:: Exercise inputs ::
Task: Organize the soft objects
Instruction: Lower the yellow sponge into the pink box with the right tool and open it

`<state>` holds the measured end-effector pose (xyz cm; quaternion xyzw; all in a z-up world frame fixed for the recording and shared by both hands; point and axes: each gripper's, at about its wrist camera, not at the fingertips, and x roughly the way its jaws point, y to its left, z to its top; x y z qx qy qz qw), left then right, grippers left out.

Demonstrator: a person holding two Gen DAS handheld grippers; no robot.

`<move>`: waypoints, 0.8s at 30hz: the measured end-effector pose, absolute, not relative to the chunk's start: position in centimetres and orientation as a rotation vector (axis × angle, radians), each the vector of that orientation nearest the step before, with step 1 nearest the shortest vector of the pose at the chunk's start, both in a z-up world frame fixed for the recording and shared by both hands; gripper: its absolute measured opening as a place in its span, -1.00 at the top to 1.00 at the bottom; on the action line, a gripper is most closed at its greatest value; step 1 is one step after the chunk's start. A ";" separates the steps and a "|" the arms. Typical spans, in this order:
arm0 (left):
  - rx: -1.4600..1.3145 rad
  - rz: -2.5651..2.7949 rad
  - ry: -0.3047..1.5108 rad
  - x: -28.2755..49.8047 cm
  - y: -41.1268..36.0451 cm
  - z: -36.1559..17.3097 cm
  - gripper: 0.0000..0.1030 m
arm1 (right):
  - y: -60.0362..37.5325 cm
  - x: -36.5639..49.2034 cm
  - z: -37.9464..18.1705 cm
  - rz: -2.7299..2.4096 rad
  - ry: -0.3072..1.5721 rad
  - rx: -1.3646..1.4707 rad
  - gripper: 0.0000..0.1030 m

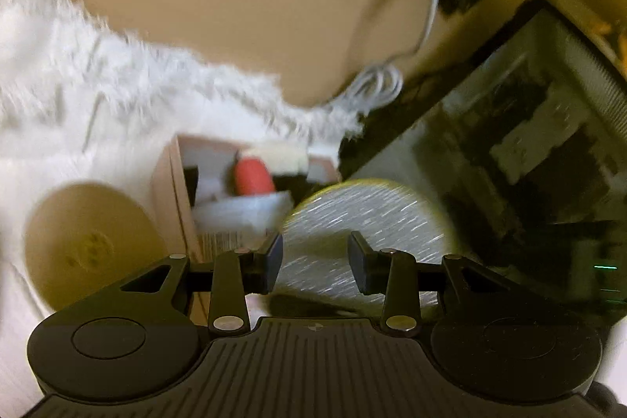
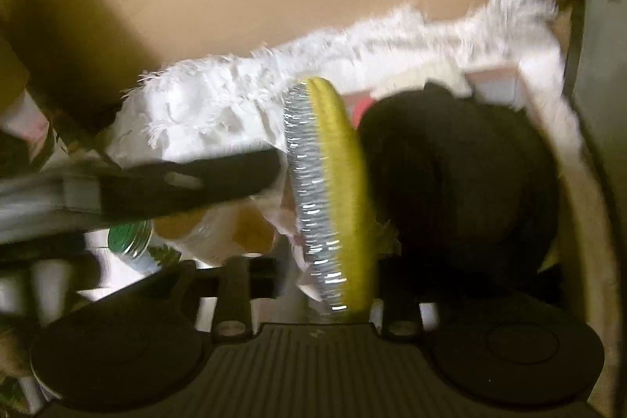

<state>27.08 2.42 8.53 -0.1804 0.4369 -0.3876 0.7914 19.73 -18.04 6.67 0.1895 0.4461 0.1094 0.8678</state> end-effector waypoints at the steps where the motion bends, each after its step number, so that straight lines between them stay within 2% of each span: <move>1: -0.367 -0.822 0.953 27.2 1.9 8.1 0.22 | -18.0 18.9 7.4 0.220 0.912 0.379 -0.09; 2: -0.352 -0.810 0.962 27.2 1.5 7.6 0.22 | -18.0 18.1 8.0 0.204 0.888 0.366 -0.26; 3: -0.348 -0.805 0.966 27.3 1.3 7.2 0.22 | -18.1 16.9 8.9 0.186 0.854 0.352 -0.30; 6: -0.379 -0.811 0.964 27.5 1.4 6.8 0.22 | -18.9 14.4 10.4 0.133 0.781 0.345 -0.25; 7: -0.381 -0.808 0.958 27.5 1.5 6.9 0.22 | -19.4 13.9 10.8 0.115 0.759 0.359 0.07; 8: -0.384 -0.804 0.951 27.5 1.7 7.1 0.24 | -19.8 13.5 10.9 0.105 0.746 0.375 0.64; 9: -0.394 -0.804 0.945 27.5 2.0 7.2 0.24 | -20.2 13.4 11.0 0.094 0.748 0.392 0.72; 17: -0.510 -0.714 0.834 28.2 6.6 10.1 0.24 | -18.3 12.8 13.7 0.143 0.616 0.452 0.73; 20: -0.518 -0.710 0.823 28.0 7.5 11.0 0.24 | -16.6 14.3 12.9 0.202 0.691 0.481 0.73; 24: -0.475 -0.761 0.885 26.9 6.7 10.7 0.24 | -14.9 18.1 8.6 0.031 0.892 0.385 0.69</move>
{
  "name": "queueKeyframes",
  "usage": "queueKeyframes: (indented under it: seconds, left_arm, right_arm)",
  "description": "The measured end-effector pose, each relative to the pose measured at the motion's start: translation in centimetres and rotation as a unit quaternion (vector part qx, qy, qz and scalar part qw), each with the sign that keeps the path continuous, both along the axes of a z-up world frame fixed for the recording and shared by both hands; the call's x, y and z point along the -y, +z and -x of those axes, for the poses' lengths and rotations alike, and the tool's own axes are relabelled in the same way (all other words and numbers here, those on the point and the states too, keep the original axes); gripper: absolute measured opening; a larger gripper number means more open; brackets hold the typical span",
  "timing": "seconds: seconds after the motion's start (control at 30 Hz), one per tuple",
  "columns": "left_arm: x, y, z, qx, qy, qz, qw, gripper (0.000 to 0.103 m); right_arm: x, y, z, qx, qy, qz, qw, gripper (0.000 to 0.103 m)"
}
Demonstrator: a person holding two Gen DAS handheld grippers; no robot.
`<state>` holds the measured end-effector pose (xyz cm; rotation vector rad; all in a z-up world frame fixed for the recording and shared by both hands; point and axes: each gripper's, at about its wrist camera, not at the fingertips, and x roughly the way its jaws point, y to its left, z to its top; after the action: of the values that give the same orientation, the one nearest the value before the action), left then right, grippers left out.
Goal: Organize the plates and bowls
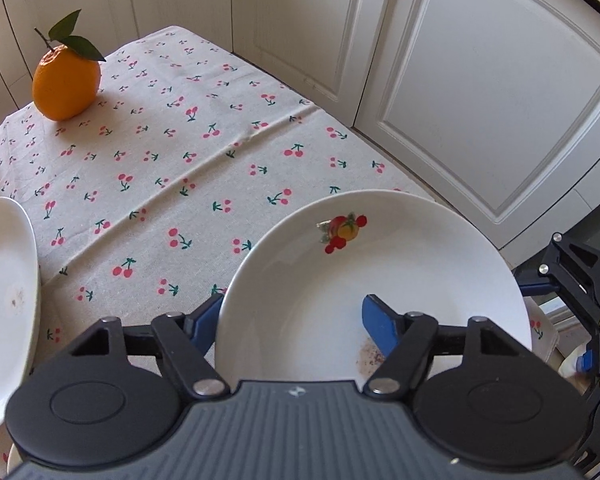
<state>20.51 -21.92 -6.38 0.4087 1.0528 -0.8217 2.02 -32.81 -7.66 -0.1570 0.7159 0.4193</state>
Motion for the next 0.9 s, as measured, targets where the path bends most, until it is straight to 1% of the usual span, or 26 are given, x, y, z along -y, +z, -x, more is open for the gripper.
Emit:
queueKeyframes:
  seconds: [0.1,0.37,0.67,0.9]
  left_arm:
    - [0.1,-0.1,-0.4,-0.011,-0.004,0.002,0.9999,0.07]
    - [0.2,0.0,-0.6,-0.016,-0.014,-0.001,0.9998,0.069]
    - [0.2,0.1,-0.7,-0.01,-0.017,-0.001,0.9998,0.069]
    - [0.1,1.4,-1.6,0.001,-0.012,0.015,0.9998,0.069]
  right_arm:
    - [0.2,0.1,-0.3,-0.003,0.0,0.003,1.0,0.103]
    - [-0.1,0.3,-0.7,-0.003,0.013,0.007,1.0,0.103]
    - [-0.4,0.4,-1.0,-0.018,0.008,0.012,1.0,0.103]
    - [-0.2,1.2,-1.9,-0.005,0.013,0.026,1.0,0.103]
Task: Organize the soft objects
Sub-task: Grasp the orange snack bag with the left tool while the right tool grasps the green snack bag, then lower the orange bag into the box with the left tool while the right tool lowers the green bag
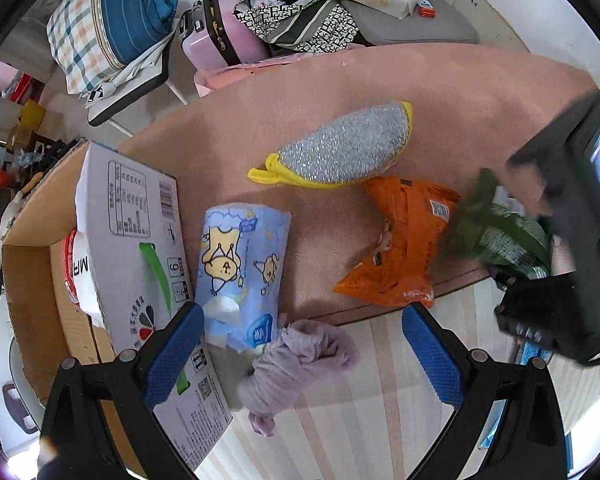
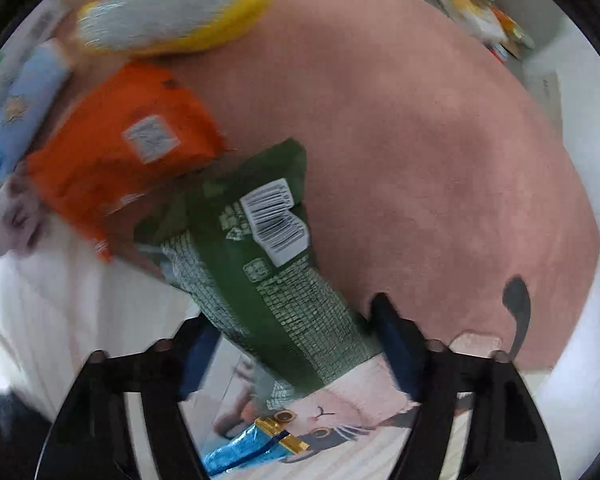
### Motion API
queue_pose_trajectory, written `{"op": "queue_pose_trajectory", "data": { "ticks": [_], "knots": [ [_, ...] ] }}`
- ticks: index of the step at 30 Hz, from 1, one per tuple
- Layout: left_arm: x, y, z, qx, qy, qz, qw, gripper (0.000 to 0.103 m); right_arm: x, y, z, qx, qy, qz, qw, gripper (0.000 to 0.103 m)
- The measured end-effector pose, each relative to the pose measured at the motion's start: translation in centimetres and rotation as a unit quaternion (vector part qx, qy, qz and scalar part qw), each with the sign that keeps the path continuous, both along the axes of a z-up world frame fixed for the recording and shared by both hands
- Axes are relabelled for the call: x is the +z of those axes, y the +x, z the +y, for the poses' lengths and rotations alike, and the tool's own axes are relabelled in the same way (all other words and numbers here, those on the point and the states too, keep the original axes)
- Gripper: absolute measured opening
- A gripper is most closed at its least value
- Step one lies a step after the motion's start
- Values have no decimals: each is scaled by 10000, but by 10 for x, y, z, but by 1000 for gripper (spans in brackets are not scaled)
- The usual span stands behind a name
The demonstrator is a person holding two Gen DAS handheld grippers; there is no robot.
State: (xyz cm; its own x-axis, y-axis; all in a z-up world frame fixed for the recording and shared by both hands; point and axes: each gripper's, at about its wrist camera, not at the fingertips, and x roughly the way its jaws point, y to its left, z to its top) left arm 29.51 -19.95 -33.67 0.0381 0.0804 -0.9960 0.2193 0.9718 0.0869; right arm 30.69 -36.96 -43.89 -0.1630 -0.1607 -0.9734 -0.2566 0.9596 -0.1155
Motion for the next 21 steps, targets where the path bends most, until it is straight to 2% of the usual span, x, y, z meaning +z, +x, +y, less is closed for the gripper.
{"op": "queue_pose_trajectory", "data": {
  "ticks": [2,4,7,9,11,14,18,20,21],
  "knots": [
    [-1,5,-2,-9,-34,-3,10000,101,1,1,-29,-1152,270,186,9928,69],
    [-5,12,-6,-20,-105,36,9999,101,2,-3,-44,-1707,554,338,9832,70],
    [-13,22,-16,-104,-227,196,9995,101,12,-6,-57,-1959,849,333,9764,81],
    [-21,29,-26,-223,-294,321,9988,101,26,-2,-64,-1916,803,16,9782,83],
    [-31,35,-37,-361,-357,460,9977,101,29,3,-68,-1823,785,-81,9801,84],
    [-46,45,-51,-569,-353,664,9955,83,24,7,-75,-1771,713,-11,9816,83],
    [-61,53,-59,-649,-405,898,9930,66,16,18,-78,-1869,776,20,9793,83],
    [-67,54,-61,-704,-415,1024,9914,48,14,23,-84,-1851,704,18,9802,83],
    [-71,53,-61,-706,-418,1119,9903,43,13,25,-82,-1865,628,59,9804,83]
  ]
}}
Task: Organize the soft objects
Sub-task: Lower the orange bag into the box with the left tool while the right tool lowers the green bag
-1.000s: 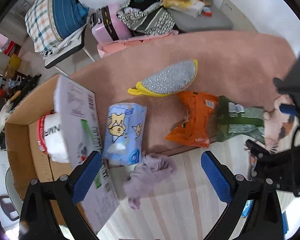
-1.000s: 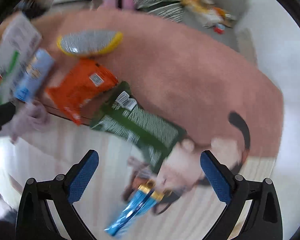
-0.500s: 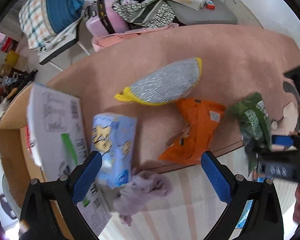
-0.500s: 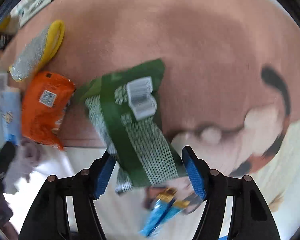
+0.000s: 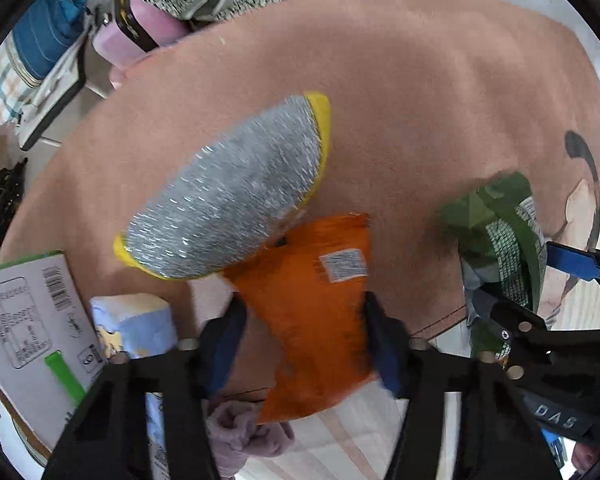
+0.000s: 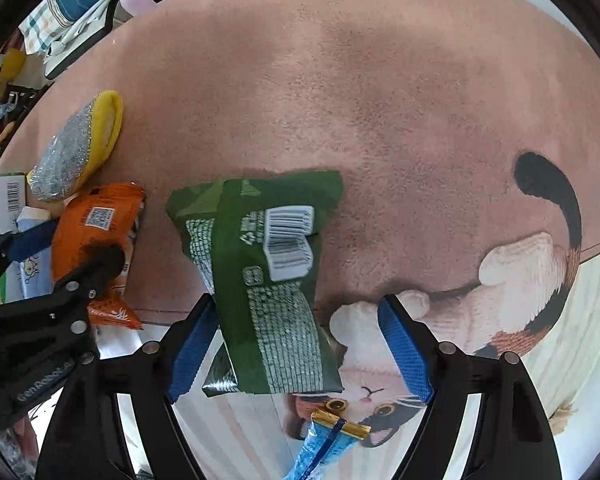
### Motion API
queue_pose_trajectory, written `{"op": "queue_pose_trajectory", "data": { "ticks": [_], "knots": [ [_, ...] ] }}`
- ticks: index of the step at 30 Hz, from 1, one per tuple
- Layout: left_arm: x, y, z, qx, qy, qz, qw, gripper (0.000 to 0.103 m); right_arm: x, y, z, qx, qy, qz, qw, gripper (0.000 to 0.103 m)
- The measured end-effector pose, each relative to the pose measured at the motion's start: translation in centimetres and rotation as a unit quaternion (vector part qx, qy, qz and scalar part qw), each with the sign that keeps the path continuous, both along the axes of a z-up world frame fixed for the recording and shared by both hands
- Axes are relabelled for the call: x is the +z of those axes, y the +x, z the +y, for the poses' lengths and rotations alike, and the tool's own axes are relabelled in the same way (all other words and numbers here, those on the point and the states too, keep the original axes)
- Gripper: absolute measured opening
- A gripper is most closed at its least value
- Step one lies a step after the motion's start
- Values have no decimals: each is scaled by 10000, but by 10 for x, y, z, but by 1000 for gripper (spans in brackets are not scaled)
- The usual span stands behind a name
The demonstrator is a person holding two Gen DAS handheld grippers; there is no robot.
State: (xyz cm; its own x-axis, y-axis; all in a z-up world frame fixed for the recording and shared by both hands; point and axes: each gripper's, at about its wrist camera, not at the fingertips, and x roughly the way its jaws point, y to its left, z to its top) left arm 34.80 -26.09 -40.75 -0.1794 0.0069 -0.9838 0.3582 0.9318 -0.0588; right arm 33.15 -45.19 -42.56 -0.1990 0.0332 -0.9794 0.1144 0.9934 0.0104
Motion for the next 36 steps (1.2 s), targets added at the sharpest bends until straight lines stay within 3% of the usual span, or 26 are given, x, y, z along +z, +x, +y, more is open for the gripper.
{"op": "queue_pose_trajectory", "data": {
  "ticks": [1,5,6,9,14,19,24,29,32,36],
  "knots": [
    [-3,-1,0,16,11,75,10000,37,-3,2,5,-2,-56,58,10000,83],
    [0,-4,5,223,-50,-41,9997,30,-3,2,24,-40,-83,63,9999,61],
    [3,-5,9,321,-77,-51,9994,30,-1,1,28,-63,-68,4,10000,48],
    [14,-8,20,439,-108,-230,9987,29,11,-7,36,-200,-108,-149,9996,39],
    [52,-21,43,700,-371,-542,9954,29,44,-24,43,-373,64,-396,9985,38],
    [106,-37,77,987,-708,-990,9876,29,102,-42,76,-274,337,-824,9957,38],
    [164,-59,126,1218,-936,-1387,9784,29,162,-58,143,-43,792,-1198,9896,38],
    [201,-67,210,1496,-883,-1702,9700,29,200,-60,232,229,1118,-1407,9834,38],
    [208,-64,273,1722,-749,-1782,9659,29,200,-65,287,339,1215,-1446,9814,38],
    [197,-54,340,1862,-429,-1767,9655,29,168,-67,352,315,1091,-1347,9844,38]
  ]
}}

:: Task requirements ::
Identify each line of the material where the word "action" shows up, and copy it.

:: Written answer ::
`<move>`: waypoints, 0.8s at 30hz: the measured end-effector pose, absolute, not relative to the chunk's start: position in centimetres and orientation as a rotation vector (axis × angle, radians), each the vector of that orientation nearest the step before, with step 1 nearest the shortest vector of the pose at the chunk's start, both in a z-up world frame fixed for the recording and shared by both hands; gripper: its absolute measured opening as a place in its span, -1.00 at the top to 1.00 at the bottom; on the action line, a gripper is most closed at its greatest value; step 1 is one step after the chunk's start. A ";" separates the steps and a "|" the arms. Typical spans, in this order:
`<state>` holds the measured end-effector pose (xyz cm; rotation vector rad; all in a z-up world frame fixed for the recording and shared by both hands; point and axes: each gripper's, at about its wrist camera, not at the fingertips, and x roughly the way its jaws point, y to its left, z to its top; after the action: of the values that give the same orientation, the one nearest the value before the action), left then right, grippers left out.

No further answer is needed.